=== ASSIGNMENT ===
Keep every line of the data below that has the string "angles" and present those lines.

++++ DATA EXTRACT ++++

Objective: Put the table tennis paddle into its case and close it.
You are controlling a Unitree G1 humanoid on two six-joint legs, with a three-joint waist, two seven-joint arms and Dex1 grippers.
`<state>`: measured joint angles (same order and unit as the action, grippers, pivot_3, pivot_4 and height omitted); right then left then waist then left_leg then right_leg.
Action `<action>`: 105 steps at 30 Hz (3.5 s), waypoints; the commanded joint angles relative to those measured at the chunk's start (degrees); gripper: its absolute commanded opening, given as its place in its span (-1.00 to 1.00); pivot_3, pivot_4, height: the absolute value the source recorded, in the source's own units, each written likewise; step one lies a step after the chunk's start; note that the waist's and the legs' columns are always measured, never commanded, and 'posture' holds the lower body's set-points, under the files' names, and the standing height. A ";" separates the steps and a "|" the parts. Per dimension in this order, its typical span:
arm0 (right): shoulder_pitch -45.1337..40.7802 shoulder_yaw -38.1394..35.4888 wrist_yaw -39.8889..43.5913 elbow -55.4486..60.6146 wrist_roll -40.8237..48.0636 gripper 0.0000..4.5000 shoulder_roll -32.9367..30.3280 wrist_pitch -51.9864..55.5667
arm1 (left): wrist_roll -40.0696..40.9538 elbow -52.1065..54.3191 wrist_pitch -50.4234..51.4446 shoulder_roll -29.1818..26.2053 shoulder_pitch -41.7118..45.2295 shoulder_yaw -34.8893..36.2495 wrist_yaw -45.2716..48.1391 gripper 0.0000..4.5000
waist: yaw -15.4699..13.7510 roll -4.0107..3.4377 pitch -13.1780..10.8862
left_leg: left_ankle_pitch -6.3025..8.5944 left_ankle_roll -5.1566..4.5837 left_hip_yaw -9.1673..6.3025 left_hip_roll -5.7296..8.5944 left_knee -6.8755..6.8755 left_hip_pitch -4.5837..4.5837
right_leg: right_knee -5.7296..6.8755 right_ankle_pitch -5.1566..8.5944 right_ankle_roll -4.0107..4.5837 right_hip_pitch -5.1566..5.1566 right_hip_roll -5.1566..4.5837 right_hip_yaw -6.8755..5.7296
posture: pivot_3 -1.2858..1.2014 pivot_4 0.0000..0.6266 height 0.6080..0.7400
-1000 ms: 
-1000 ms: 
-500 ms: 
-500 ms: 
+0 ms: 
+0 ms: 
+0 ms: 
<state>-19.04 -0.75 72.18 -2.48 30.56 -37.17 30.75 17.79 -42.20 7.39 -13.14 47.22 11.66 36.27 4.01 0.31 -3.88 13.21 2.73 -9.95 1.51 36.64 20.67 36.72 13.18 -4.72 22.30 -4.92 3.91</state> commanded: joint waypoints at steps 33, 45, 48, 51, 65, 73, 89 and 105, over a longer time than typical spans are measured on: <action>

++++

=== TASK RESPONSE ===
`<state>`: measured joint angles (same order and unit as the action, grippers, pivot_3, pivot_4 and height omitted); right then left then waist then left_leg then right_leg.
Action `<action>`: 105 steps at 30 Hz (3.5 s), waypoints; the commanded joint angles relative to those measured at the chunk's start (degrees); gripper: its absolute commanded opening, given as its place in its span (-1.00 to 1.00); pivot_3, pivot_4, height: the absolute value the source recorded, in the source's own units, each written likewise; step one lies a step after the chunk's start; note that the waist's and the legs' columns are always measured, never commanded, and 'posture' holds the lower body's set-points, under the files' names, and the standing height. A ";" separates the steps and a "|" the parts. Per dimension in this order, its typical span:

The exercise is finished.